TASK DIRECTIONS »
Below are records that hold pictures; write out only the lines from their start through the line with "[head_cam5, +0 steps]", exactly, and drop the pictures.

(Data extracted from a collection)
──────

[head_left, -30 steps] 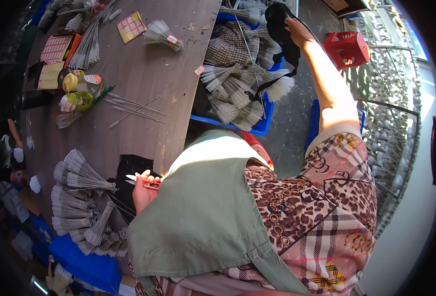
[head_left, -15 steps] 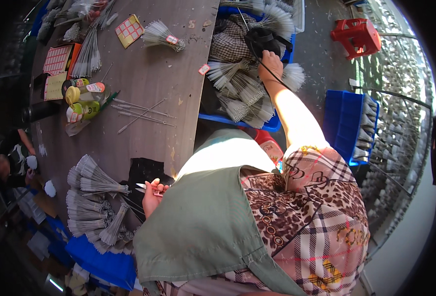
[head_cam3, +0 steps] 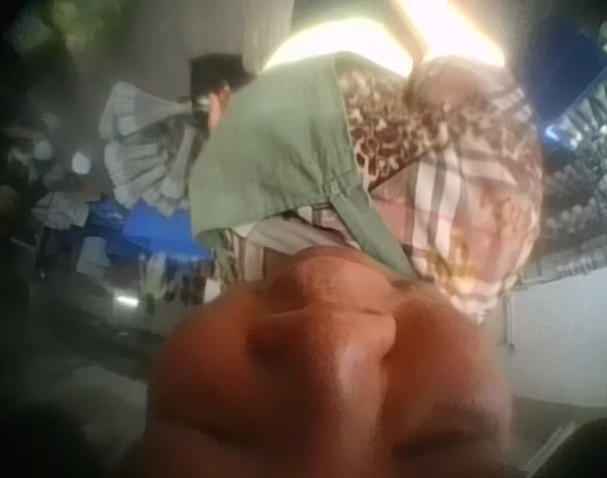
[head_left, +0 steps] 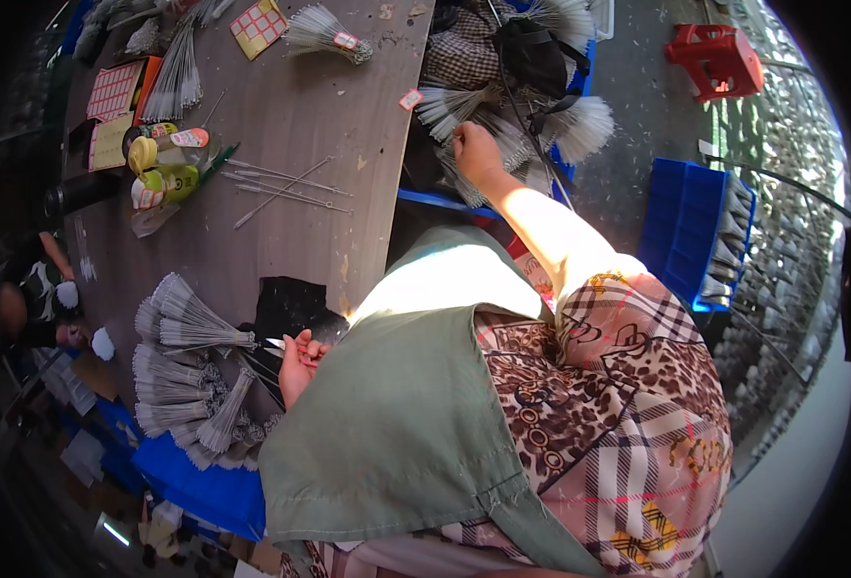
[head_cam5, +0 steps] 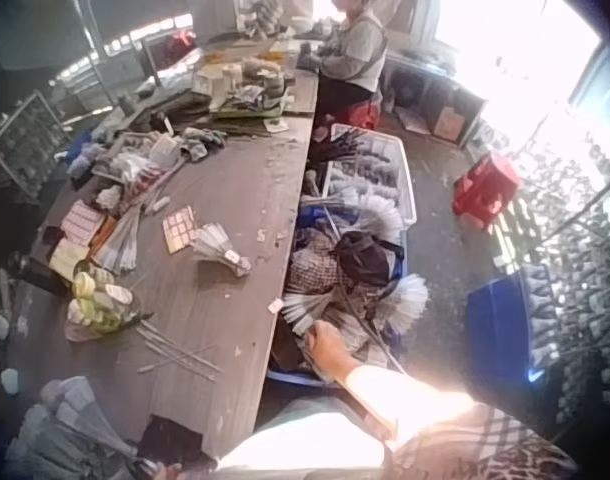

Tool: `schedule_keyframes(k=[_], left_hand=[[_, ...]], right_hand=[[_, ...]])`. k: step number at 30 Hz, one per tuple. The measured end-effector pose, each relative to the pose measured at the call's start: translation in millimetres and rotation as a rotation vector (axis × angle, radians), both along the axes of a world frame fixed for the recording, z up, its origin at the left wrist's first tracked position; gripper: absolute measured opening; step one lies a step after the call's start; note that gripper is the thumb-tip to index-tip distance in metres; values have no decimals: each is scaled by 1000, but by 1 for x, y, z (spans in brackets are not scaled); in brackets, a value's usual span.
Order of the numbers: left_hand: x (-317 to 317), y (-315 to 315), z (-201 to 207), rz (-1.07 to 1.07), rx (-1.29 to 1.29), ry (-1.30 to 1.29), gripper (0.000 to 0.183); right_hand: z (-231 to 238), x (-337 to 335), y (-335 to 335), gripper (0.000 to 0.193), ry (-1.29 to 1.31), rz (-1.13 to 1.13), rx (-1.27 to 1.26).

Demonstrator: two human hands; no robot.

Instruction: The person trims the ends of bundles of wire brushes using shears. They hold a bundle in one hand and use the shears in the other to cut the tips, then place the finished bundles on the table. The process is repeated for multiple bundles throughout the video.

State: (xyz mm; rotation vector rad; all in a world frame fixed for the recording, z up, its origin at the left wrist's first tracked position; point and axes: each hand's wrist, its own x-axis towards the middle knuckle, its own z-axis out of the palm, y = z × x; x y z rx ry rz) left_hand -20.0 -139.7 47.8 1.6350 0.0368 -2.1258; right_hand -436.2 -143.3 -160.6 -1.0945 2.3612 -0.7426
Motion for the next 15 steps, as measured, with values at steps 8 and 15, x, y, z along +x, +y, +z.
schedule_keyframes(k=[8,15], left_hand=[[15,22,5,63,0,-22,41],[36,41,-4,88,26,-6,41]], right_hand=[[-20,71,-37,82,-163,-193,535],[-22,77,-45,90,-195,-271,522]])
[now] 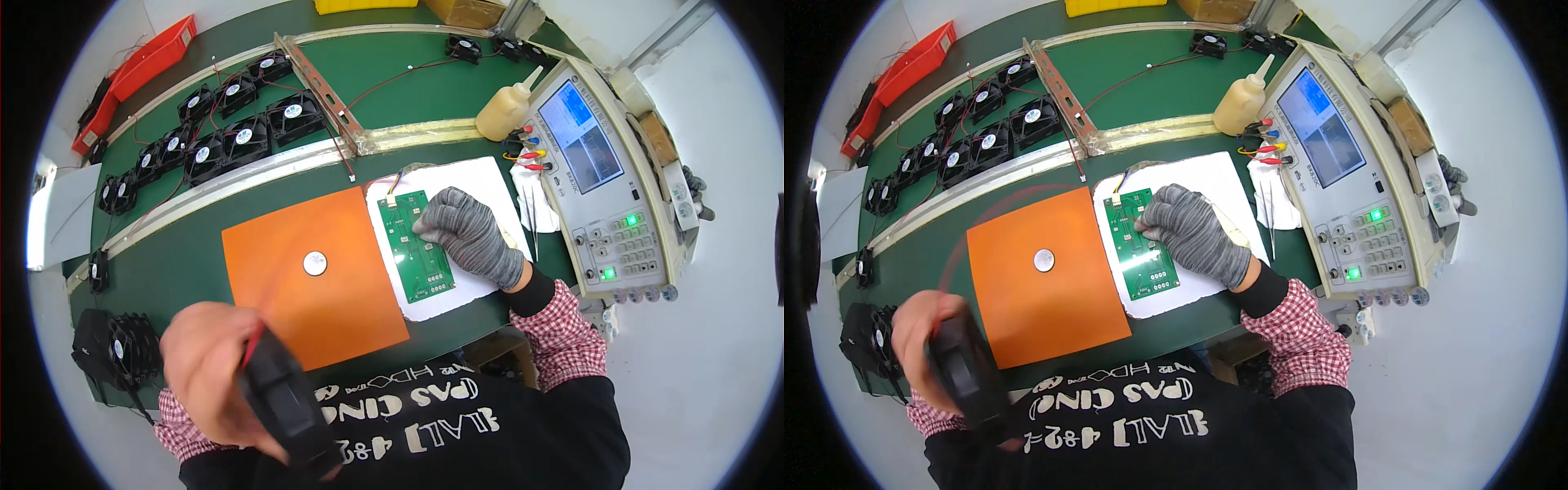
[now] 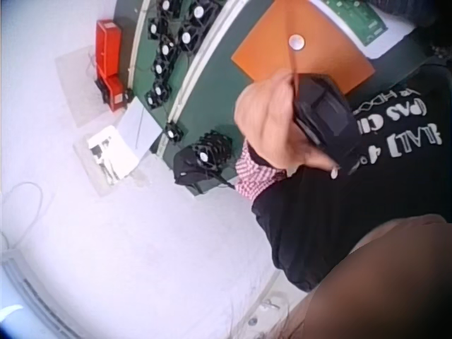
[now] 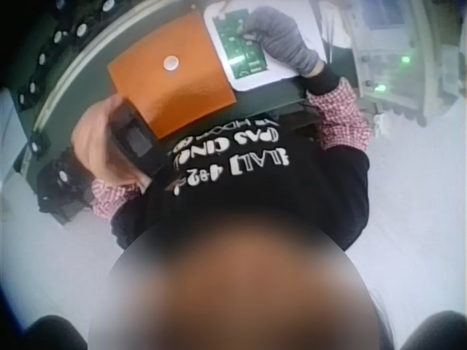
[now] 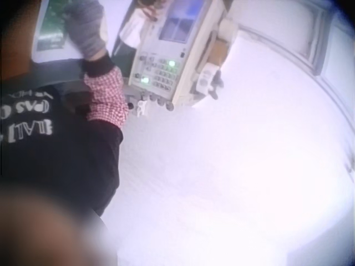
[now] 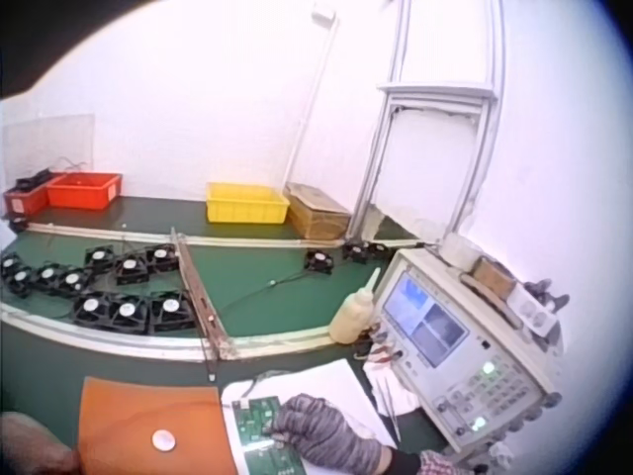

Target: The person repeatedly picks up small black cooling fans from a pile on the left and connects their wires to a green circuit board on the right. The person uses a red probe to touch the board while holding the fan, then places the fan back on the pile. This cycle is repeated for multiple fans throughout the clip.

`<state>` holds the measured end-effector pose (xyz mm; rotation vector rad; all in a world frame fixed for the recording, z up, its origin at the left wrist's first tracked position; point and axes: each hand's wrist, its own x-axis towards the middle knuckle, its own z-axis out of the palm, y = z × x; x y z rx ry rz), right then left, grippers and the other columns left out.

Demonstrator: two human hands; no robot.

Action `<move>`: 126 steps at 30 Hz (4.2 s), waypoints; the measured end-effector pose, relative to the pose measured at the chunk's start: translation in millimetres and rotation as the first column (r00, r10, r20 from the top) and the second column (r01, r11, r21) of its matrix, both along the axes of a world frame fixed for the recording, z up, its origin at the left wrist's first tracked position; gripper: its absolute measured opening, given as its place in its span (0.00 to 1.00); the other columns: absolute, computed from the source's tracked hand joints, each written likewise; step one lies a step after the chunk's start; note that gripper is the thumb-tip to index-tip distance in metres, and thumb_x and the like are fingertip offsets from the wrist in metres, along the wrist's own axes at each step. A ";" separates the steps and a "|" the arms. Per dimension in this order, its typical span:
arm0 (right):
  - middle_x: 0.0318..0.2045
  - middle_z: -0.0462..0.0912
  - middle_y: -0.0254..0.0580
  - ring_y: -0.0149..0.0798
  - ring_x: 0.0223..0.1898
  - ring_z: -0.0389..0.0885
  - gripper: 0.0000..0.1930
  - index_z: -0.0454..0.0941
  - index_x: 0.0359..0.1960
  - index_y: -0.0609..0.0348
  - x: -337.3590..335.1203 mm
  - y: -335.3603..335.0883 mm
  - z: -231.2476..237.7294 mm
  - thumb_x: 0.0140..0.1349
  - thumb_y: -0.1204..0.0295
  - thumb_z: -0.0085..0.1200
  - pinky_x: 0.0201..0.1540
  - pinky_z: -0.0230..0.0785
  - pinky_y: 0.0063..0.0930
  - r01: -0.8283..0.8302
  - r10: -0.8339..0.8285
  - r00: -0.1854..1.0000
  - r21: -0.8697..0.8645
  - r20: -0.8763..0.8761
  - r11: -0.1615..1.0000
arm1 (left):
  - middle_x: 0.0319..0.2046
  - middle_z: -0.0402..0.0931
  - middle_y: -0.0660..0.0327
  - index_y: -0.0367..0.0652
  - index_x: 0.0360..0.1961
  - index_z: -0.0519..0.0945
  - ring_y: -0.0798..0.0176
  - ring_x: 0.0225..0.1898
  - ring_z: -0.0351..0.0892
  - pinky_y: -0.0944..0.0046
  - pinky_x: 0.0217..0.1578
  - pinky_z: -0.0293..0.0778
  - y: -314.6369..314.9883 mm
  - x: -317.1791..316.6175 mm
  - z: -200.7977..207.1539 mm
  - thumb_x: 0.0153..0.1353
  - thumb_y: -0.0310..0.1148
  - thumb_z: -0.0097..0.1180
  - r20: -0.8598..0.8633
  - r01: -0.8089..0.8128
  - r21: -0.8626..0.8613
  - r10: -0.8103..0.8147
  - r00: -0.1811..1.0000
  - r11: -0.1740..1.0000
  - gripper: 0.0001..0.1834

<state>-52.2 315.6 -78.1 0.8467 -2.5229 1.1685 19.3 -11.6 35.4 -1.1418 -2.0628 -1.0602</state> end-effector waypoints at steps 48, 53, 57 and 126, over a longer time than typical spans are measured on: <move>0.32 0.78 0.44 0.44 0.36 0.81 0.05 0.81 0.34 0.61 1.6 3.5 8.6 0.57 0.74 0.62 0.42 0.74 0.34 -0.006 0.011 0.982 -0.027 0.186 1.000 | 0.57 0.67 0.47 0.34 0.59 0.68 0.43 0.58 0.67 0.48 0.59 0.63 22.2 -61.2 -73.3 0.40 0.41 0.75 0.348 -0.040 -0.385 0.185 0.919 0.922 0.45; 0.33 0.78 0.43 0.43 0.37 0.81 0.05 0.79 0.32 0.62 1.3 5.6 5.5 0.56 0.76 0.63 0.43 0.74 0.33 0.030 -0.021 0.984 -0.045 0.179 0.999 | 0.53 0.67 0.48 0.35 0.62 0.66 0.43 0.56 0.65 0.47 0.58 0.61 27.2 -58.5 -83.4 0.37 0.48 0.77 0.292 -0.028 -0.486 0.193 0.937 0.873 0.52; 0.34 0.77 0.43 0.43 0.38 0.80 0.06 0.79 0.32 0.62 -0.5 5.1 -1.4 0.56 0.76 0.63 0.44 0.74 0.32 0.043 -0.036 0.991 -0.054 0.128 0.998 | 0.53 0.67 0.48 0.35 0.62 0.66 0.43 0.56 0.65 0.47 0.58 0.61 28.6 -57.5 -85.7 0.36 0.47 0.77 0.282 -0.043 -0.481 0.202 0.938 0.875 0.52; 0.32 0.80 0.44 0.42 0.35 0.80 0.07 0.85 0.35 0.60 -2.6 3.6 23.4 0.53 0.77 0.64 0.40 0.73 0.32 0.096 -0.075 0.960 -0.067 0.268 0.993 | 0.65 0.65 0.53 0.55 0.52 0.76 0.45 0.66 0.64 0.47 0.63 0.64 -5.6 -63.2 -40.4 0.51 0.22 0.54 -0.239 -0.302 -0.496 0.206 0.949 0.814 0.26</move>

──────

TASK RESULT »
[head_left, -30 steps] 
[head_left, -15 steps] 
[head_cam3, +0 steps] 
[head_left, +0 steps] 
[head_cam5, +0 steps] 

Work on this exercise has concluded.